[Records from a data source]
Content starts

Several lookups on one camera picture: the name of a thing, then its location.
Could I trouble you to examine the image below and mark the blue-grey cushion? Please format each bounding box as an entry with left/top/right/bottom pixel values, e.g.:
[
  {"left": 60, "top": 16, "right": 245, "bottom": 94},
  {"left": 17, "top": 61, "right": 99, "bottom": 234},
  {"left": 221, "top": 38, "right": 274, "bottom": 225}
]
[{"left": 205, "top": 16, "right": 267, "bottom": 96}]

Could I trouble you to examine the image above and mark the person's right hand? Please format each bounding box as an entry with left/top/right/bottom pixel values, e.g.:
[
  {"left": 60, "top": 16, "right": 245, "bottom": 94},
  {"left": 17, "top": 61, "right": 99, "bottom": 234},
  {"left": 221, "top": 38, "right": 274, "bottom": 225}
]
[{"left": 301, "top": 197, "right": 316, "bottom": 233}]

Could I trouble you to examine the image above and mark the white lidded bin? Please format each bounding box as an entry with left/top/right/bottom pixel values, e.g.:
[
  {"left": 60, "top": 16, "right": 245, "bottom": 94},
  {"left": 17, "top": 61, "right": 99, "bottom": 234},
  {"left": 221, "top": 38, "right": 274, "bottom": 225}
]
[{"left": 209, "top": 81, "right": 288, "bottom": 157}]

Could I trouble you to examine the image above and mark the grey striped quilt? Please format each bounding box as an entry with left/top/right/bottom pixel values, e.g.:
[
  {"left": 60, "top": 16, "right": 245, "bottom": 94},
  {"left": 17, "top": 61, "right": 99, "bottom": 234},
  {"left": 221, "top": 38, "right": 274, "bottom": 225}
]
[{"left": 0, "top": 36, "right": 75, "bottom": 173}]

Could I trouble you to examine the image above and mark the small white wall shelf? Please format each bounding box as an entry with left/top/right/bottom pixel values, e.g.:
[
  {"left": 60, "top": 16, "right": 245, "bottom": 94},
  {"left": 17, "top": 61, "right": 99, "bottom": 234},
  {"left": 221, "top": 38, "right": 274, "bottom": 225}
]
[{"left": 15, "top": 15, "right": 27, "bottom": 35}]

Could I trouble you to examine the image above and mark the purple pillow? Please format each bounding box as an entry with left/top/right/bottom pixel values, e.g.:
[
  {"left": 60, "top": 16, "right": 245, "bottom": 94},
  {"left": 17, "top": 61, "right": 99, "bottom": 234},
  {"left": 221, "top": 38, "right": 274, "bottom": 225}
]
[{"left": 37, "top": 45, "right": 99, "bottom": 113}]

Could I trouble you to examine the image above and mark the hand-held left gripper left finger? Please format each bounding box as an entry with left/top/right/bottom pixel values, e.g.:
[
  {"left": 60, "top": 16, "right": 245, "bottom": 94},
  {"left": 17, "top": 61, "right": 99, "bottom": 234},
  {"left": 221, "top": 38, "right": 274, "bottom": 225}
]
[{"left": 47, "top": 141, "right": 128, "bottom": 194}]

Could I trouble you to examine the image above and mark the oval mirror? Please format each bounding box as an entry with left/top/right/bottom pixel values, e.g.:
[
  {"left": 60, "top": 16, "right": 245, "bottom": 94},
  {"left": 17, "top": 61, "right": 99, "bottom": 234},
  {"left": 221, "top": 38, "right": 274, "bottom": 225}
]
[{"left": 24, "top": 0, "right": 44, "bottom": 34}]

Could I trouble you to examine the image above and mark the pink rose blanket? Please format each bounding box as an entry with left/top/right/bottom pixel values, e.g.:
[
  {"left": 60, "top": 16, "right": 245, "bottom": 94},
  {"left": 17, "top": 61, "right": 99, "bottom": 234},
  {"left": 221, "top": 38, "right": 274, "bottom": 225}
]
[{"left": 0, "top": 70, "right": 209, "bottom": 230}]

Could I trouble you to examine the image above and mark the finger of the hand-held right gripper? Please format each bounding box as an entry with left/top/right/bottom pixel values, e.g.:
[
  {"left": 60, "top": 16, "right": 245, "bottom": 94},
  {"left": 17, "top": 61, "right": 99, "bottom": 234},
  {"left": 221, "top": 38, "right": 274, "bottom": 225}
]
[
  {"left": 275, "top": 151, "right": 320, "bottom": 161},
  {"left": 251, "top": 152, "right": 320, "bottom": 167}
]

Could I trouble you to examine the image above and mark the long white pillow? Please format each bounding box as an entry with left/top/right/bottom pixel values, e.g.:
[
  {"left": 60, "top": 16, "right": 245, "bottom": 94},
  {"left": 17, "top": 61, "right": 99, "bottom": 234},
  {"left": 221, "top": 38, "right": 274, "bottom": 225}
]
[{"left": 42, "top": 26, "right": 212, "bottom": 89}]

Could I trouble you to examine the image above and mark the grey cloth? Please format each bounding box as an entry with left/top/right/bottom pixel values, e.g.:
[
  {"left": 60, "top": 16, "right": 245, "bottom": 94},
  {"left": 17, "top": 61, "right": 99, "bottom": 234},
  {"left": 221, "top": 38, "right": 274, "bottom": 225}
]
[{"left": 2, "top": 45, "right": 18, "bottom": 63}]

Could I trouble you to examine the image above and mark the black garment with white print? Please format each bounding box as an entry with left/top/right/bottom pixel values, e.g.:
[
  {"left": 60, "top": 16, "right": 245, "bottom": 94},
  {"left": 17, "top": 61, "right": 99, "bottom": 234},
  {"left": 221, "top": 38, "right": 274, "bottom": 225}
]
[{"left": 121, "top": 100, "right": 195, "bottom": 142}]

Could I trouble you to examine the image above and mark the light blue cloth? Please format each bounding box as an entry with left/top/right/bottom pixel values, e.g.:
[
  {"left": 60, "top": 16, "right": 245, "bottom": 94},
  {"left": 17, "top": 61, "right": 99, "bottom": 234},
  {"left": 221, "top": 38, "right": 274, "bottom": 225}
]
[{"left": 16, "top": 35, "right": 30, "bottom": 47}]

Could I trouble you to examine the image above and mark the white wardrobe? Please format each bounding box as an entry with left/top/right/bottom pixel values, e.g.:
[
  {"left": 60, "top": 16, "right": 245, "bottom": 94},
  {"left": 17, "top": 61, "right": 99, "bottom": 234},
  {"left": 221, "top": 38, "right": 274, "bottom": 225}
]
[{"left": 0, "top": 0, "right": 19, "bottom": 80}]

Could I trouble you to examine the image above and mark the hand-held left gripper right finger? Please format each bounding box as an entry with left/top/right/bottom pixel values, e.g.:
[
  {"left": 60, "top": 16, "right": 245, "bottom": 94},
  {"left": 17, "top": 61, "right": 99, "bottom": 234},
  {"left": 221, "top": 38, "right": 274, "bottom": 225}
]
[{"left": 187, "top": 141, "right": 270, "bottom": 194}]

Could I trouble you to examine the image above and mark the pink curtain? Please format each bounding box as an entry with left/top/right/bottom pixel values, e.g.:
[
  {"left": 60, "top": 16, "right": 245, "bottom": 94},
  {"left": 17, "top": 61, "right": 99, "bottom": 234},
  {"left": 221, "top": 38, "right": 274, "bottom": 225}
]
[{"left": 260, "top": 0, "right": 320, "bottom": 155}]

Content ends
Content starts

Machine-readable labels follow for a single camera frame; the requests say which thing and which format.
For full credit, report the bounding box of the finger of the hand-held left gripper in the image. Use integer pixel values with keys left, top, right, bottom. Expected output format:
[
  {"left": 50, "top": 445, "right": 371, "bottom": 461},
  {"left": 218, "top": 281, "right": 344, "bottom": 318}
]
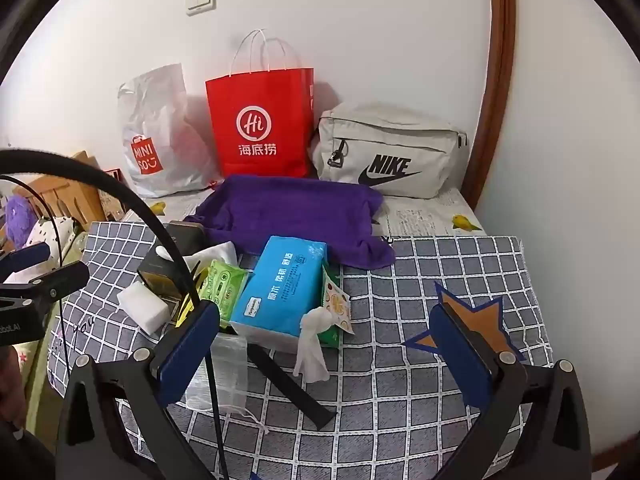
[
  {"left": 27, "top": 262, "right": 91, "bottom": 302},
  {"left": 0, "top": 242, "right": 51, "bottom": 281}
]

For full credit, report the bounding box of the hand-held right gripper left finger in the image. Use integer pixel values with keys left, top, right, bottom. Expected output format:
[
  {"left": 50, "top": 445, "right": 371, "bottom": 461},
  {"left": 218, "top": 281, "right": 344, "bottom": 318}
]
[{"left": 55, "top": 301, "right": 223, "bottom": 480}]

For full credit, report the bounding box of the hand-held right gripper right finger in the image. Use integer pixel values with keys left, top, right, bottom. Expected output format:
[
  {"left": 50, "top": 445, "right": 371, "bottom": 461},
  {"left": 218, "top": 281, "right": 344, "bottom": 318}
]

Content ends
Content starts

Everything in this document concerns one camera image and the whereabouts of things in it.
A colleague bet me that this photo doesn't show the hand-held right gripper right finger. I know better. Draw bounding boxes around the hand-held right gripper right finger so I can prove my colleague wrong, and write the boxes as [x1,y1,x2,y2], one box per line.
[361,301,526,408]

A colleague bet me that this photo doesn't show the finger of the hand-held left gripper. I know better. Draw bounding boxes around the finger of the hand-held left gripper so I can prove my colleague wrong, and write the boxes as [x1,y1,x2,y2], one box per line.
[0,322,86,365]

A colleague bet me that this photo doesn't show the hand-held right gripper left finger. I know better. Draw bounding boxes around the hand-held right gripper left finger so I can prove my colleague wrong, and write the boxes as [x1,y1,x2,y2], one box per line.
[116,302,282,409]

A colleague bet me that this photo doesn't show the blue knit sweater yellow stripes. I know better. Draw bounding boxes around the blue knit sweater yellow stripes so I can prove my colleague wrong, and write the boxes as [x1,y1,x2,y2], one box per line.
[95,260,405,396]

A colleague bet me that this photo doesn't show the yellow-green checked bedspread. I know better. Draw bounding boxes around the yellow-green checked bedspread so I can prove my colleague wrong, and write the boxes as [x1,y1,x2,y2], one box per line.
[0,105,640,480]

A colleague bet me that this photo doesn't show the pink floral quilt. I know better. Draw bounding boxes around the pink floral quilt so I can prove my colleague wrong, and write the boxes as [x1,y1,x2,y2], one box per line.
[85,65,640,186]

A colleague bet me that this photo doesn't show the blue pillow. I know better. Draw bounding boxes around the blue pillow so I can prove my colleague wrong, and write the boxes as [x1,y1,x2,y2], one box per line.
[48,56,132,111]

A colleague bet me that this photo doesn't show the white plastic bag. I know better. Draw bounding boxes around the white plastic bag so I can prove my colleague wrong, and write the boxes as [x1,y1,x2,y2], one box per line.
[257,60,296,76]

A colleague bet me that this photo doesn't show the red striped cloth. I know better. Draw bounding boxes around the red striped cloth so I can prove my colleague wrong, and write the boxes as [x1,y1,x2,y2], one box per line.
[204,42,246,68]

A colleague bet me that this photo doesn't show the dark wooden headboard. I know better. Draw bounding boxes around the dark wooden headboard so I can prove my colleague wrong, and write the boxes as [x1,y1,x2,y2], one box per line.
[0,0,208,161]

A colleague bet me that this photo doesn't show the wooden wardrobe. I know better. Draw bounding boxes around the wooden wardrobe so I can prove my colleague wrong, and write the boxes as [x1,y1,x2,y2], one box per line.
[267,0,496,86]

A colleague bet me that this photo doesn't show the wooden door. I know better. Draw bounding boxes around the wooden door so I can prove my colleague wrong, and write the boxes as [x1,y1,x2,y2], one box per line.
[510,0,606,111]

Content ends

Provide solely the number of lines in the data that include the word "grey".

▶ **EXERCISE RESPONSE**: 3